Ginsburg Golda S
Department of Psychiatry and Behavioral Sciences, Division of Child and Adolescent Psychiatry, Johns Hopkins University School of Medicine, Baltimore, MD 21287-3325, USA.
J Consult Clin Psychol. 2009 Jun;77(3):580-7. doi: 10.1037/a0014486.
The article presents the intervention model and primary outcomes of a preventive intervention designed to reduce anxiety symptoms and prevent the onset of anxiety disorders in the offspring of parents with anxiety disorders. Participants were 40 volunteer children (mean age = 8.94 years; 45% girls; 90% Caucasian) whose parents met criteria for a broad range of anxiety disorders. Families were randomly assigned to an 8-week cognitive-behavioral intervention, the Coping and Promoting Strength program (CAPS; n = 20) or a wait list control condition (WL; n = 20). Independent evaluators (IEs) conducted diagnostic interviews, and children and parents completed measures of anxiety symptoms. Assessments were conducted pre- and postintervention and 6 and 12 months after the postintervention assessment. On the basis of intent to treat analyses, 30% of the children in the WL group developed an anxiety disorder by the 1-year follow-up compared with 0% in the CAPS group. IE and parent-reported (but not child-reported) levels of anxiety showed significant decreases from the preintervention assessment to the 1-year follow-up assessment in the CAPS but not the WL group. Parental satisfaction with the intervention was high. Findings suggest that a family-based intervention may prevent the onset of anxiety disorders in the offspring of parents with anxiety disorders.

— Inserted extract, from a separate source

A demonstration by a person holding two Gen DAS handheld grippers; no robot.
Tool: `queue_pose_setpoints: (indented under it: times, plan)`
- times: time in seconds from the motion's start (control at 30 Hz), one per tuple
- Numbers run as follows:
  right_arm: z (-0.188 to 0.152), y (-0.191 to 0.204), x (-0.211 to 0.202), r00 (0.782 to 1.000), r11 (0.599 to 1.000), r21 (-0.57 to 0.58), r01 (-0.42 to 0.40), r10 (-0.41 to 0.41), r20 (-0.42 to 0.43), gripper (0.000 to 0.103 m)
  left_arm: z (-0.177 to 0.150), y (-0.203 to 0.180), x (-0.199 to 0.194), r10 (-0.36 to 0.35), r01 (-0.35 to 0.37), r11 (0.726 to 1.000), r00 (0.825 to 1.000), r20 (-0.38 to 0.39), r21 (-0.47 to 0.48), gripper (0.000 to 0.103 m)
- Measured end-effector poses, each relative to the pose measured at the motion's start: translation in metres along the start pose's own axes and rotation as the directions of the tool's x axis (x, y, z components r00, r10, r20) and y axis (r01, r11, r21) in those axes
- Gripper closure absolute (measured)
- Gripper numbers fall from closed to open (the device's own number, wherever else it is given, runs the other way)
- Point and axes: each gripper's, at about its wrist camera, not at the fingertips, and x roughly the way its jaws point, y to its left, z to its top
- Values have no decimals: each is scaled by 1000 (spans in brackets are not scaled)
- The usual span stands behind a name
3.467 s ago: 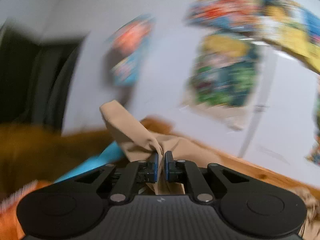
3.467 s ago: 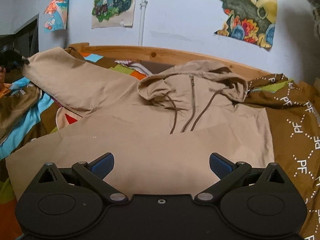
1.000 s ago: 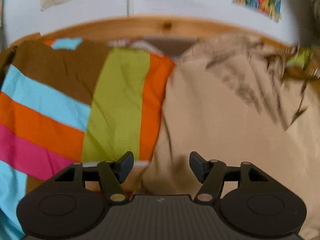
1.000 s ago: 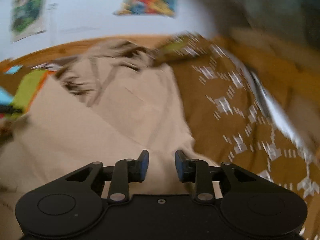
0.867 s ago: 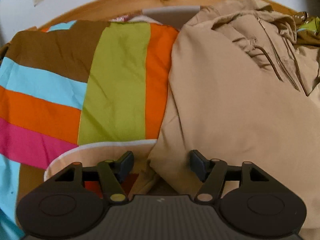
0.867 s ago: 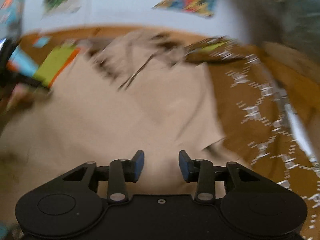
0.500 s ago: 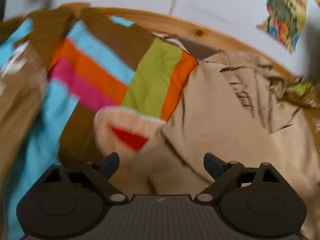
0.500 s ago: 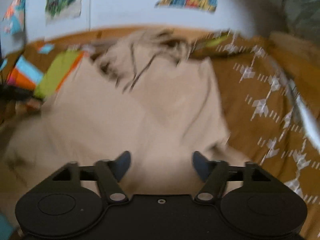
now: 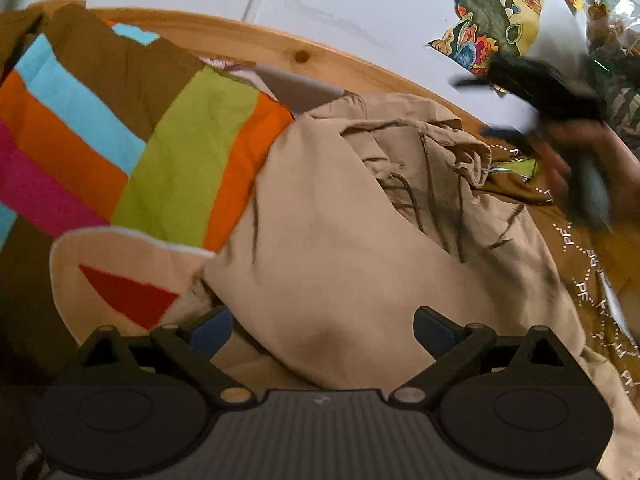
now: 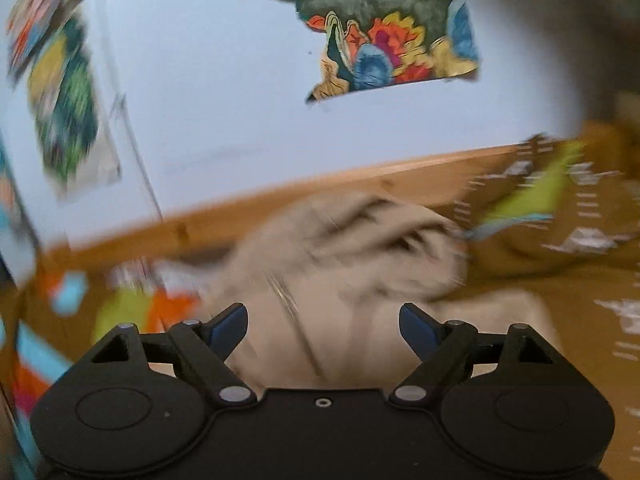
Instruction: Fold large clothes
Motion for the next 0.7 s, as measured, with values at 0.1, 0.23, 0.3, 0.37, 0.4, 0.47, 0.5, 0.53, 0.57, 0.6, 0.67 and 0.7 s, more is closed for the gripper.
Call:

本文介绍了一项预防性干预措施的干预模式和主要结果,该干预旨在减轻焦虑症状,并预防患有焦虑症的父母的后代出现焦虑症。参与者为40名志愿儿童(平均年龄 = 8.94岁;45%为女孩;90%为白种人),其父母符合多种焦虑症的标准。家庭被随机分配到为期8周的认知行为干预组,即应对与增强力量计划(CAPS;n = 20)或等待名单对照组(WL;n = 20)。独立评估人员(IEs)进行诊断访谈,儿童和父母完成焦虑症状测量。在干预前、干预后以及干预后评估的6个月和12个月进行评估。基于意向性分析,到1年随访时,WL组30%的儿童患上了焦虑症,而CAPS组为0%。IE和父母报告(而非儿童报告)的焦虑水平在CAPS组从干预前评估到1年随访评估有显著下降,而WL组没有。父母对干预的满意度很高。研究结果表明,基于家庭的干预可能预防患有焦虑症的父母的后代出现焦虑症。